Depuis le revirement de situation spectaculaire à propos de la finale de la dernière CAN, Patrice Motsepe, en mode commando, essaie de sauver les meubles. Le dirigeant sud-africain, en vrai couteau suisse, essaie de jouer sur plusieurs tableaux : faire en sorte que le Sénégal ne soit pas lésé, ne pas fâcher le tout-puissant Maroc, mais aussi redorer l'image de la Confédération africaine de football.
De toute évidence, l'image du football africain est plus que jamais écornée depuis que des bureaucrates, entre quatre murs, ont décidé qu'un dispositif réglementaire pouvait éclipser une victoire sur le terrain. En de pareilles circonstances assez délicates, seul le capitaine peut sauver le navire d'un chavirement. Ayant compris la portée de sa mission, le président de la Confédération africaine de football, muni de son bâton de pèlerin, a fait un tour au Sénégal mais aussi au Maroc.
Car même s'il reste le boss ultime du football africain, il faut reconnaître que Motsepe est dans une situation peu confortable. Entre le marteau de la victoire sénégalaise et l'enclume de l'influence marocaine, le dirigeant sud-africain ne sait pas sur quel pied danser.

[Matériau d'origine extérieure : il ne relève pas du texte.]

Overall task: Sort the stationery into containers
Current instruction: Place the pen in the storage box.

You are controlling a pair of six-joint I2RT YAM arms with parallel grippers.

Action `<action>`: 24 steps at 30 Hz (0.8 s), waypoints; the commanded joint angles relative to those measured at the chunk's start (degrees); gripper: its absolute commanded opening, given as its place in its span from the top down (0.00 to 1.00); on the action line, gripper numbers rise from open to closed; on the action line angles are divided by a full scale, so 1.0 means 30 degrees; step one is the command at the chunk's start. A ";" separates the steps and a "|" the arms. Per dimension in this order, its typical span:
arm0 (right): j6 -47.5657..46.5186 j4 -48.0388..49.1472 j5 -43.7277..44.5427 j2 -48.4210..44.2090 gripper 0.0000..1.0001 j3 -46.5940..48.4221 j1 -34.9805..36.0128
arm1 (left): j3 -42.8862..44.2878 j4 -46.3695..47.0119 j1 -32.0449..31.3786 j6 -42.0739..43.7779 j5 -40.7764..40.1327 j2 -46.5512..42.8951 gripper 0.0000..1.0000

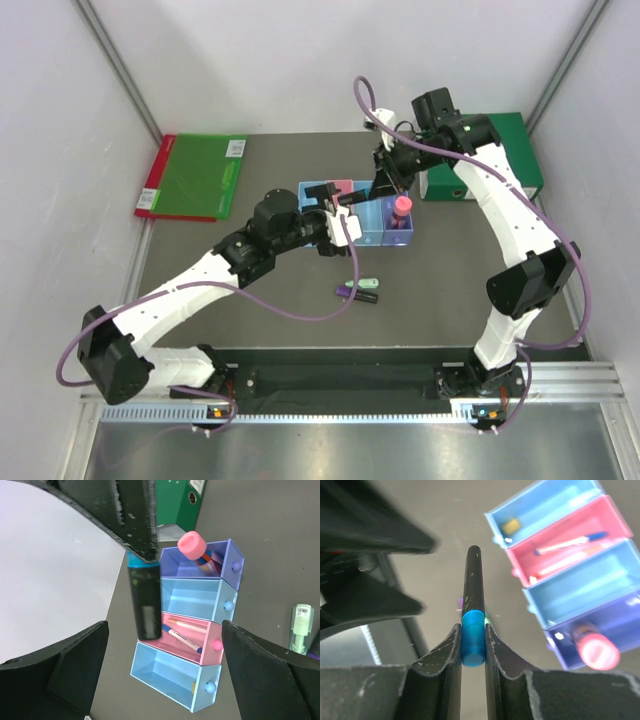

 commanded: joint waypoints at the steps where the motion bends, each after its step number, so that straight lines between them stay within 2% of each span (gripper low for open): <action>1: 0.0654 0.1979 0.3679 0.0461 1.00 0.0231 -0.0096 | -0.0824 -0.1035 -0.0076 0.0856 0.0873 -0.1230 0.01; 4: 0.0801 0.3150 0.8180 0.1163 1.00 0.0290 -0.0007 | -0.1383 -0.2496 -0.0105 0.1324 0.2101 -0.1320 0.01; 8: 0.0569 0.4876 1.1710 0.2101 1.00 0.0291 0.0051 | -0.1559 -0.5546 -0.0076 0.3368 0.4503 -0.0472 0.01; 11: 0.0042 0.6427 1.2709 0.2191 1.00 -0.0586 0.0080 | -0.1969 -0.6776 -0.0076 0.4805 0.5794 0.0435 0.02; 16: -0.0020 0.7137 1.3062 0.2629 1.00 -0.0882 0.0344 | -0.2613 -0.7369 -0.0076 0.6276 0.7113 0.2165 0.03; 24: 0.0186 0.7577 1.3296 0.3245 1.00 -0.1319 0.1104 | -0.2849 -0.6782 -0.0106 0.7126 0.6676 0.4714 0.04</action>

L'objectif du patron de la CAF est clair : il faut essayer de couper la poire en deux. Du côté de Dakar, Motsepe avait assuré que cette histoire de corruption était sans aucun fondement : "Si quelqu'un veut engager une action en justice en alléguant qu'il y a de la corruption à la CAF, non seulement je l'accueille favorablement, mais je l'encourage. Il n'y a rien à cacher."

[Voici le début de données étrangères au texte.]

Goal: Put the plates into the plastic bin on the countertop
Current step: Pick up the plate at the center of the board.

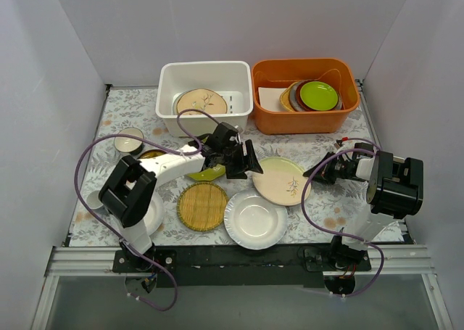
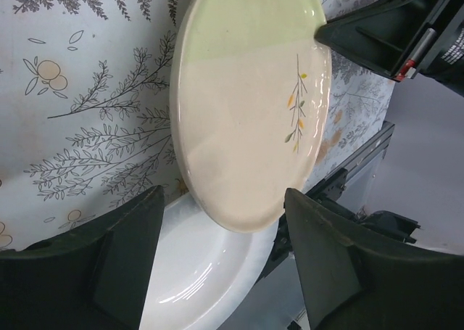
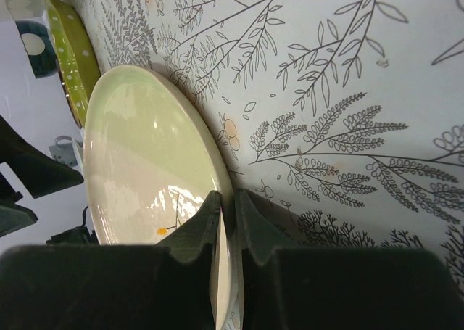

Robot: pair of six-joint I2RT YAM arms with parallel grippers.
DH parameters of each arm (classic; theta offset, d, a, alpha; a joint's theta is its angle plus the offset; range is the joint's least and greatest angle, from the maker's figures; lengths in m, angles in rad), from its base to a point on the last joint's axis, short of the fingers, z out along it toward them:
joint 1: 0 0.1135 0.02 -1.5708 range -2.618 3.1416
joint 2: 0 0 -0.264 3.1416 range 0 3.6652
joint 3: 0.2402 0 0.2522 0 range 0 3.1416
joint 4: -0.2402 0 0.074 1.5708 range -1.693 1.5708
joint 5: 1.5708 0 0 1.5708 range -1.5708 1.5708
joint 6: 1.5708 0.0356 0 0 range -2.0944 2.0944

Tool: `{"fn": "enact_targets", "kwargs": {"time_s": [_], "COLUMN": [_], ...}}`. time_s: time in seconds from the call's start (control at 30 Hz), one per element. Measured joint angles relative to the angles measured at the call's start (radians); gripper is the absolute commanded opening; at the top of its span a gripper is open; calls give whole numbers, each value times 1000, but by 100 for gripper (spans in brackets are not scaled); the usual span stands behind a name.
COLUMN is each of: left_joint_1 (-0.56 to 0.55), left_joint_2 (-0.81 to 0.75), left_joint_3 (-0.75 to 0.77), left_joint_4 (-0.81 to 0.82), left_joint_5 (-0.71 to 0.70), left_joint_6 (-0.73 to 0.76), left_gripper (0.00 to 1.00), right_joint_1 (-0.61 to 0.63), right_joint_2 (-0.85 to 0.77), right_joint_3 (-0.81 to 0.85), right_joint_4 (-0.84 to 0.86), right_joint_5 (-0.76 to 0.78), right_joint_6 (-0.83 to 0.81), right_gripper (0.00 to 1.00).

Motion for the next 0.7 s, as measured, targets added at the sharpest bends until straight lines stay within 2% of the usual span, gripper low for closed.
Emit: {"fn": "enact_targets", "kwargs": {"time_s": [0.3, 0.47, 0.67, 0.7], "left_joint_1": [0, 0, -5, -6], "left_joint_2": [101, 134, 172, 177], "left_joint_3": [2, 2, 6, 8], "left_joint_4": [32, 67, 115, 119], "left_joint_5": [61, 91, 125, 130], "left_joint_6": [18, 16, 11, 10], "left_gripper": [57, 46, 39, 35], "right_joint_1": [0, 0, 0, 0], "right_joint_2": [1, 2, 2, 2], "right_joint_3": [0, 0, 0, 0], "right_joint_4": [0, 0, 0, 0], "right_joint_5": [-2, -3, -4, -4], "right_joint_6": [-2, -2, -2, -2], "right_gripper": [16, 16, 16, 16]}}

Invité à réagir au verdict étonnant de son instance, que la Fédération sénégalaise a décidé de contester devant le Tribunal arbitral du sport, le patron de la CAF a soigneusement botté en touche : “En vertu des règlements, je dois attendre. Nous devons attendre de recevoir un avis juridique, car nous avons le devoir de protéger l’intégrité et la réputation des 54 nations du continent africain, ainsi que celle de la CAF elle-même.”
À la suite de son séjour au Sénégal, le dirigeant du football africain avait fait cap sur le Maroc.
Un mandat déjà à rude épreuve
Aujourd’hui, le moins que l’on puisse dire est que Motsepe a un mandat à sauver et une institution à remettre sur les rails après ce feuilleton terrible. Réélu en 2025 pour un second mandat de 4 ans, le Sud-africain vient juste d'entamer son second bail. Si cette crise lui file entre les doigts, il pourrait d'ores et déjà dire adieu à une troisième candidature. C'est sans doute pour cela aussi que lors de son séjour à Dakar, il a tenté d'être le plus consensuel possible.
“Je n'ai aucun doute sur le fait que nous sortirons de cette crise plus unis et plus forts. Ce qu'il s'est passé au Maroc aura été un apprentissage important”, avait notamment souligné Motsepe. Désormais pressé de toute part, acculé dans ses derniers retranchements, la sortie par le haut est compromise pour la CAF et, par-dessus tout, pour son président. À qui donner le ballon ? Le Sénégal ? Le Maroc ? Personne n'aimerait être à la place de Patrice Motsepe, même si le Tribunal arbitral du sport propose tout de même une possibilité de passe.